What to produce: Give the listing again, word for word, and let no picture into it.

Data excerpt:
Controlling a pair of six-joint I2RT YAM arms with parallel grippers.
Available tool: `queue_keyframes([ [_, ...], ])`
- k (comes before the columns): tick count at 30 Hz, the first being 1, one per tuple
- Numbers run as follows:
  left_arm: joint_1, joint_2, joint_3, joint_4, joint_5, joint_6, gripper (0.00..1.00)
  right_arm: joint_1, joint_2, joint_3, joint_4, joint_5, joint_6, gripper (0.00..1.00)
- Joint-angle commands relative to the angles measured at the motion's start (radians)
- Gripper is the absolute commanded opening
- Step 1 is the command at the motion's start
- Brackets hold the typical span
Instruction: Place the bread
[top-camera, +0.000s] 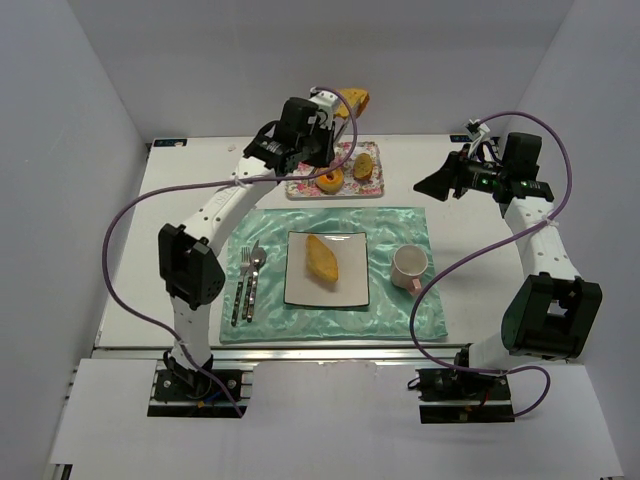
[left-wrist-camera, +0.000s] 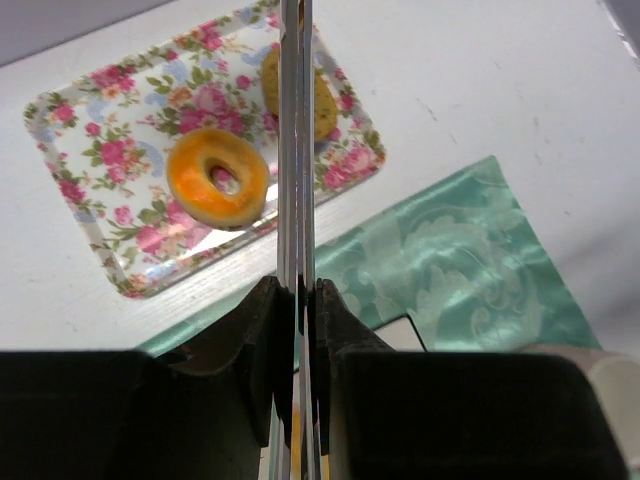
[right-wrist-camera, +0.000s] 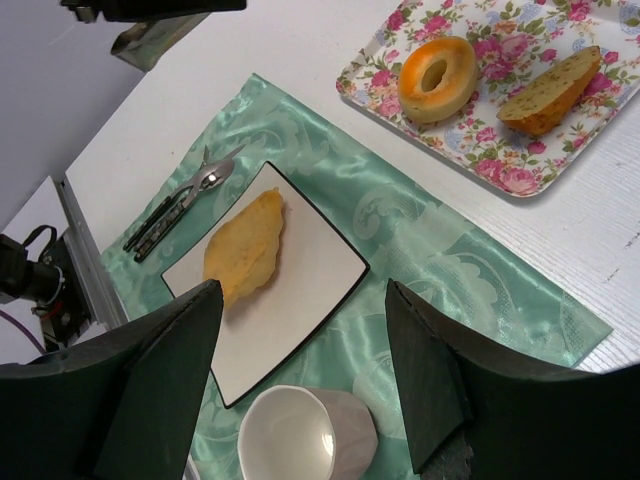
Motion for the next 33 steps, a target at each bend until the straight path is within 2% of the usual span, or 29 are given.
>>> queue_keyframes([
  [1,0.002,-0.103,-0.043,-0.011,0.108,-0.019,0.00,-0.005,-0.032,0.008,0.018,-0.018,0.002,0.72],
  [4,0.000,-0.215,-0.165,-0.030,0.168,-0.025,0.00,-0.005,-0.038,0.008,0.013,-0.014,-0.004,0.72],
  [8,-0.024,-0.382,-0.432,-0.044,0.266,-0.033,0.00,-0.005,-0.036,0.005,0.018,-0.016,0.000,0.72],
  [12,-0.099,-0.501,-0.573,-0.102,0.293,-0.040,0.00,-0.005,-0.026,0.016,0.015,-0.013,0.003,0.72],
  [18,-0.193,-0.588,-0.664,-0.215,0.259,-0.028,0.00,-0.005,-0.004,0.042,0.009,-0.019,0.016,0.72],
  [23,-0.207,-0.633,-0.741,-0.317,0.222,-0.019,0.00,-0.005,-0.009,0.043,0.007,-0.019,0.019,0.72],
  [27,-0.208,-0.683,-0.819,-0.304,0.187,-0.022,0.00,-0.005,-0.023,0.022,0.012,-0.018,0.017,0.72],
  [33,-0.222,-0.653,-0.870,-0.291,0.198,0.004,0.00,-0.005,-0.030,0.016,0.007,-0.016,0.011,0.72],
])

Task solution:
Controlling a pair of six-joint I2RT YAM arms with parallel grippers.
Available tool: `queue_keyframes([ [_, ...], ])`
- k (comes before the columns): tick count at 30 Hz, the first being 1, one per tuple
- Numbers run as follows:
  left_arm: joint_1, joint_2, joint_3, joint_4, joint_5, joint_6, gripper (0.00..1.00)
  right_arm: joint_1, joint_2, joint_3, joint_4, joint_5, joint_6, gripper (0.00..1.00)
- Joint-angle commands relative to the angles measured at the motion's start (radians)
- Gripper is the absolute commanded opening
- Step 1 is the command at the motion's start
- Brackets hold the typical span
Instruction: Place the bread
[top-camera, +0.000s] 
[left-wrist-camera, +0.000s] 
[right-wrist-camera, +0.000s] 
Motion for the next 33 steps, a target at each bend until the straight path is within 2% of the usual span, or 29 are given.
>>> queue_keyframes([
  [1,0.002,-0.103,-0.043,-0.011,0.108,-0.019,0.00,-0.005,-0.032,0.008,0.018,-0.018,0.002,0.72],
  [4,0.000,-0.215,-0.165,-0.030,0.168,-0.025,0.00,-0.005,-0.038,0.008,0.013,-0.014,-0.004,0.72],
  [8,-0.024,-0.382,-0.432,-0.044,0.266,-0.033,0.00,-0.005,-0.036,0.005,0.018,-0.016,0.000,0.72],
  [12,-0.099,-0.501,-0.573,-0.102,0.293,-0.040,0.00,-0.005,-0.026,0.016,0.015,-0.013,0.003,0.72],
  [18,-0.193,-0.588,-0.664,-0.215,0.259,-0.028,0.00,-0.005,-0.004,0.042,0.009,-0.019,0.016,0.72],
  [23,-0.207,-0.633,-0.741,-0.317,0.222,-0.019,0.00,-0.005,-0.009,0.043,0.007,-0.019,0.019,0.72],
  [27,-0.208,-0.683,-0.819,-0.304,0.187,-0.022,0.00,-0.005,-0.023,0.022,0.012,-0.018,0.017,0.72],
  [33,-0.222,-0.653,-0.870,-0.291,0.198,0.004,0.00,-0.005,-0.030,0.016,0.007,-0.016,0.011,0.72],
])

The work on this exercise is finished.